Наташа руки-то к груди жмет молитвенно, ресницами хлопает и шепчет:
– Хем… Хем американский…
Гость обалдел:
– Ты… вы, простите, вы что же, книжки читаете? Знаете Хемингуэя?
И поскольку Наташа молчит глухо, как в танке, только улыбается все шире, забыв про фиксы и другой непорядок во рту, мужик понимает это как согласие и восклицает: “Не ожидал!” И в дальнейшем все пытается вызвать Наташу на разговор, но та лишь пьет мелкими глотками кислятину и быстро покрывается клюквенным румянцем от лба до грудей, и бисерный пот выступает под завитыми на крупные бигуди, крашенными хной волосами.
И под конец, уже почти отпрыгав свое и под тяжелым, как шкаф, прекрасным дядькой, и сверху, Наташа вдруг неистово закричала, не найдя других слов: “Это что же, Господи Исусе,… твою ма-а-ать!”, ибо впервые в жизни испытала невероятной силы разряд молнии, как бы расколовший все ее ядреное тело. Далекая от эротики шалашовка ничего не знала про оргазм, на обычный вопрос: “Кончила?”, не задумываясь, рапортовала: “Ну”. Еще успела подумать, что, возможно, Господи Исусе и Его Мать наградили ее за все унижения и страдания бездомного одиночества и она наконец возносится…Тут силы оставили ее, и Наташа провалилась в преисподнюю сна.

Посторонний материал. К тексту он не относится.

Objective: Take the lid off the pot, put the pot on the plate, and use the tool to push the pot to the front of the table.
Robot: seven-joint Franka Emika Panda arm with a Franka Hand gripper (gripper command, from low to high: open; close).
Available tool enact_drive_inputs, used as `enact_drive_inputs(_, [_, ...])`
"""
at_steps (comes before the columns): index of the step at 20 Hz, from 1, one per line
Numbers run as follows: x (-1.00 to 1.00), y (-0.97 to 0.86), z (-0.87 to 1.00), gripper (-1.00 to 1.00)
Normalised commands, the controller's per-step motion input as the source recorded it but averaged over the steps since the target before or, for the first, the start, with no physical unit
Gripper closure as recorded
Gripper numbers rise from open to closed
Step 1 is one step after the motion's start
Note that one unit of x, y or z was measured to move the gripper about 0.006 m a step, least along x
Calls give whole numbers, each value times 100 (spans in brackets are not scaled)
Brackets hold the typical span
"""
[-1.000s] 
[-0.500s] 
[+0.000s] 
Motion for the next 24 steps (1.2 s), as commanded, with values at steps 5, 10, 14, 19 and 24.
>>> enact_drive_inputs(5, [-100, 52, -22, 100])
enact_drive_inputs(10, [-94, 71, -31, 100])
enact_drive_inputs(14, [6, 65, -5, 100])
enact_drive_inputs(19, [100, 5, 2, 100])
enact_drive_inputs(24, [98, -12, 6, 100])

Пораженный дачник-журналист, никогда не встречавший в своих многочисленных избалованных девках, а тем более в жене подобной самоотдачи, передохнул часок, потом еще раз врубился в спящую, отчего та проснулась и расплавилась в новых ощущениях, по-прежнему не находивших вербального выражения, кроме единственного, как нельзя более подходящего к случаю.
Ослепленная сполохами нежданного женского счастья, шалашовка исцарапала загорелые покатые плечи обломанными ногтями, до синевы иссосала бородатый рот и шею, вновь вознеслась и канула.
Ближе к утру гость ушел, оставив под подушкой пятьдесят долларов.
С этого дня поганая надпись на магазине исчезла навсегда. Кто это хулиганничал тут и гадил, так и осталось тайной. Видать, какие-то инфернальные силы – вроде тех, что оставили гигантские чертежи в мексиканской пустыне и каменных идолов на острове Пасхи.
*
ПЕНСИОНЕРКА
*
Трудно не знать, сколько лет этой так называемой Ляльке, поскольку ее провожают на пенсию. Контора увешана Лялькиными фотографиями в разных видах, сама пенсионерка пляшет на столе, молодой шеф кричит:
“Вот лучшие ноги дальнего и ближнего зарубежья!”
Когда-то он был Лялькиным любовником – только придя сюда руководить опытными архитекторами, юный, блестящий, креативный, с могучими связями роскошный мачо, от которого за версту разило спермой. Лялька весело и радушно, как все, что делала, взяла его под крыло, аккуратно вводила в неформальную жизнь коллектива, учила традициям и хорошим манерам, и на ее красивых плечах Левочка въехал в дружный коллектив совершенно своим парнем, работать с которым было райским наслаждением.
Лева щедро платил, летом фрахтовал для конторы теплоход с зелеными стоянками, зимой вывозил команду в какие-нибудь там Альпы – все здесь были горнолыжники, сам Лева лихо пахал по целине на доске. И дело знал, вследствие чего контора получала лучшие заказы и на Леву, грубо говоря, молилась.
Левочкина молодость Ляльку отнюдь не смущала, ей и самой было тогда далеко до вечера: сорок пять, ягодка опять и опять. Войдя в пору
“ягодки”, а именно в тридцать, то есть в бальзаковскую классику,
Лялька сказала себе, что – вот он, /ее/ возраст, и другого не будет.
Не в том смысле, что она унижалась, молодилась и врала – никогда.
Вот уж чего не было. Годами, сколько их у нее накопилось, Ляля милейшим образом щеголяла, делая их предметом личного цирка, неистощимой клоунады, чем обескураживала девчонок и мальчишек, а мужиков постарше реально сводила с ума. Сногсшибательным был именно контраст между календарным возрастом и/ самоощущением/ – легким и крутым слаломом жизни, которым Ляля откровенно упивалась, проходя сложнейшие трассы с песней и бешеной радостью в глазах, ногах и сердце.